#### TASK DETAILS
Each line with the string "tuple" is to be copied from the records below.
Top of PROVIDED DATA
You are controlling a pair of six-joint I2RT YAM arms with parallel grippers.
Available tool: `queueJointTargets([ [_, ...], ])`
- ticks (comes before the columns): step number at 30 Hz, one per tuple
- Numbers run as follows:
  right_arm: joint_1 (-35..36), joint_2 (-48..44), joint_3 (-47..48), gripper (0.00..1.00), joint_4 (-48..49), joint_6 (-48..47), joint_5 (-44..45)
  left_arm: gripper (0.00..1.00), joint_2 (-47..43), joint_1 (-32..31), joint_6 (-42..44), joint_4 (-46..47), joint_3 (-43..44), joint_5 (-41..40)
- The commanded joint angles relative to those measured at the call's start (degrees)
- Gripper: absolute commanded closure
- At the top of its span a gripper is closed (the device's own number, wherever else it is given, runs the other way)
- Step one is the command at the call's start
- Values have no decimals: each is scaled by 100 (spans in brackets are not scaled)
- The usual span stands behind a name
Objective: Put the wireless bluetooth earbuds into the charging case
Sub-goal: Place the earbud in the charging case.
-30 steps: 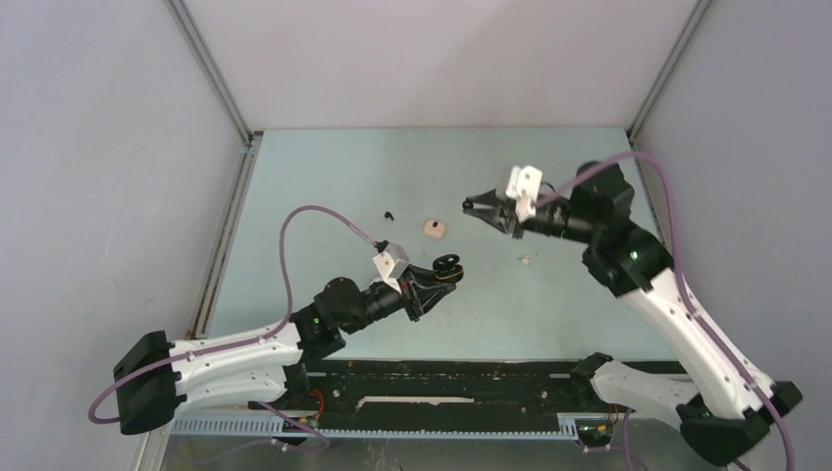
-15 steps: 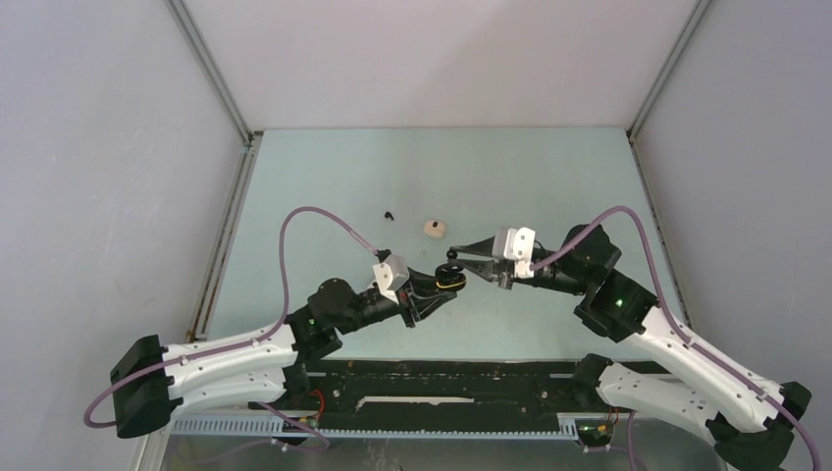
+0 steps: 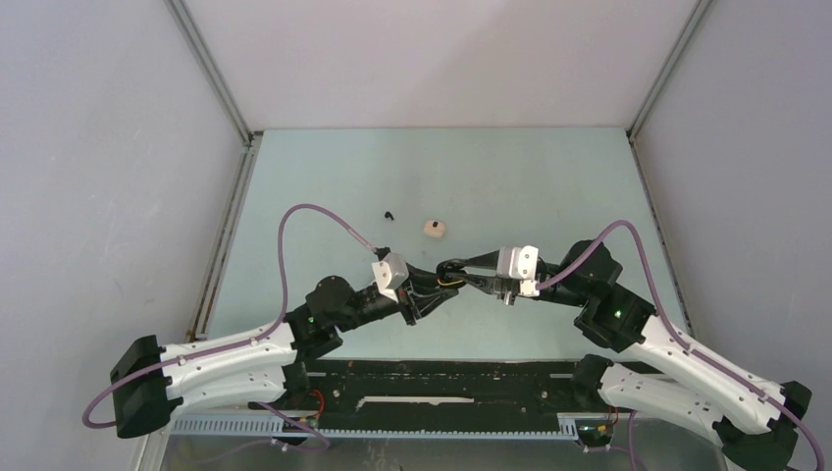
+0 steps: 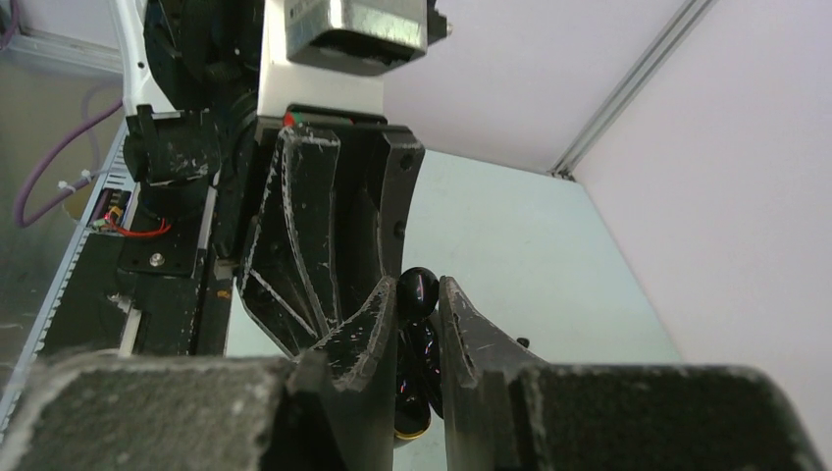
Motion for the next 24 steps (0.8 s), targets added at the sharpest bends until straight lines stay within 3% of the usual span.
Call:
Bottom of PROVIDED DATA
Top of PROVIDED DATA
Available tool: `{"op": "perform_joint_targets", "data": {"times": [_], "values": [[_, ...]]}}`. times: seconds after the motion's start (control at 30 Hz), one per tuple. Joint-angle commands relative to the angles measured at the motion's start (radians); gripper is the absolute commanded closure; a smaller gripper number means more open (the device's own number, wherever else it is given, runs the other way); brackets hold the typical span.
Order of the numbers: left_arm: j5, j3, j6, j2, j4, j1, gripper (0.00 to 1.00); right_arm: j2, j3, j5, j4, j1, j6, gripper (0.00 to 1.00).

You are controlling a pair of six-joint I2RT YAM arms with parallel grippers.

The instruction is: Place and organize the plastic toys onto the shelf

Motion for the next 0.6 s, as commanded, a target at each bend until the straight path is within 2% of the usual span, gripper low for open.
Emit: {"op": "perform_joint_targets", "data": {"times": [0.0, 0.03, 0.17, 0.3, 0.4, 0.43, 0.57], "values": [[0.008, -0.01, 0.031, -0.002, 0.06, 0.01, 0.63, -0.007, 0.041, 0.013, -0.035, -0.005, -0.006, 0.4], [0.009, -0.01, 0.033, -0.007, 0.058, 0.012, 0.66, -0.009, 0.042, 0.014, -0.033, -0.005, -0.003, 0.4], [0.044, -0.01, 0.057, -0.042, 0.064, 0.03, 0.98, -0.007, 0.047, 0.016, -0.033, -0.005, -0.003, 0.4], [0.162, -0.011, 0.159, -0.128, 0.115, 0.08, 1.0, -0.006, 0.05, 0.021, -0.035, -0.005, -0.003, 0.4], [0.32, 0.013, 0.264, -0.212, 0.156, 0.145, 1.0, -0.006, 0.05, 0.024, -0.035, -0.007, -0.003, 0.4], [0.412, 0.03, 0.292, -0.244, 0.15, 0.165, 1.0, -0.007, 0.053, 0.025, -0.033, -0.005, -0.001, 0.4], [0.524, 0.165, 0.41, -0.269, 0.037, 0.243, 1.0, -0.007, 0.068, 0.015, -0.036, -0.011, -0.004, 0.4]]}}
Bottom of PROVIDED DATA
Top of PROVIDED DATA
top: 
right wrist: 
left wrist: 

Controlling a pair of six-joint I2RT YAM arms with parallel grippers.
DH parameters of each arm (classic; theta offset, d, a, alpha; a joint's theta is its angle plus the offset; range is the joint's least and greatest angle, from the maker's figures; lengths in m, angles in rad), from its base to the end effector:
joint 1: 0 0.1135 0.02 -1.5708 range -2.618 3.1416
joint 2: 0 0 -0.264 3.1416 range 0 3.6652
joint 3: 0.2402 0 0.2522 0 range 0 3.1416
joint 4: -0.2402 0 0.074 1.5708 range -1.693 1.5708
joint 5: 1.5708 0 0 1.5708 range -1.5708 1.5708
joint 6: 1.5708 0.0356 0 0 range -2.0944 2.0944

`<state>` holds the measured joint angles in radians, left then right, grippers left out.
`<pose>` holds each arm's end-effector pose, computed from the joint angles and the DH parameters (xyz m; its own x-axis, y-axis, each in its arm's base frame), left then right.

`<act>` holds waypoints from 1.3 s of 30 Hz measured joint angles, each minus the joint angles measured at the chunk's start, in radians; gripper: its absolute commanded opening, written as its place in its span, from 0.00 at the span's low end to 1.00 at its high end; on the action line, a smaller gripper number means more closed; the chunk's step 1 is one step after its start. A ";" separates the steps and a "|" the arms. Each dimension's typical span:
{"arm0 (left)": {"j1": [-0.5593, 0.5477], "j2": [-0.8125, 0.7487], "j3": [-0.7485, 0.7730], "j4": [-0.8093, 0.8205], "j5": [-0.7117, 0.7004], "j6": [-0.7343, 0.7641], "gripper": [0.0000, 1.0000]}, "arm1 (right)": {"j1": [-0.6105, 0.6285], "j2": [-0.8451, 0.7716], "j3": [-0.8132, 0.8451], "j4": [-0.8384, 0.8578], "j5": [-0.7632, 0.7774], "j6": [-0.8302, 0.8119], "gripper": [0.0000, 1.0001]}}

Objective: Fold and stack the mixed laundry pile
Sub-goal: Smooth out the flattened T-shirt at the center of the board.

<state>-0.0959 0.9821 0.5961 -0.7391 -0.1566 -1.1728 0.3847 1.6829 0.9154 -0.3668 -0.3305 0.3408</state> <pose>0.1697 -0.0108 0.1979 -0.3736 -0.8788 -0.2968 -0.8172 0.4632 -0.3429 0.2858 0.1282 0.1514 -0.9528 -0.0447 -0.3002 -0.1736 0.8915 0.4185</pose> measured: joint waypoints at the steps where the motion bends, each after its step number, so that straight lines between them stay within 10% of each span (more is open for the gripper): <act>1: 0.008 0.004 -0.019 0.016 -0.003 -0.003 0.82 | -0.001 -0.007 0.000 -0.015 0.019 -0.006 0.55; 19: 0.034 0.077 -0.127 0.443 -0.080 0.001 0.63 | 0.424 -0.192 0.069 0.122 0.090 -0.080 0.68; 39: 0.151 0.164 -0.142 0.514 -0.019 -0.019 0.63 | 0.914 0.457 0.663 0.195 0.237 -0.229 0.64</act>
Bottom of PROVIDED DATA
#### THE ANSWER
- ticks (comes before the columns): step number at 30 Hz, one per tuple
Available tool: `{"op": "perform_joint_targets", "data": {"times": [_], "values": [[_, ...]]}}`. times: seconds after the motion's start (control at 30 Hz), one per tuple. Joint-angle commands relative to the angles measured at the motion's start (radians); gripper is the absolute commanded closure; a smaller gripper number means more open (the device's own number, wherever else it is given, runs the other way); brackets hold the typical span.

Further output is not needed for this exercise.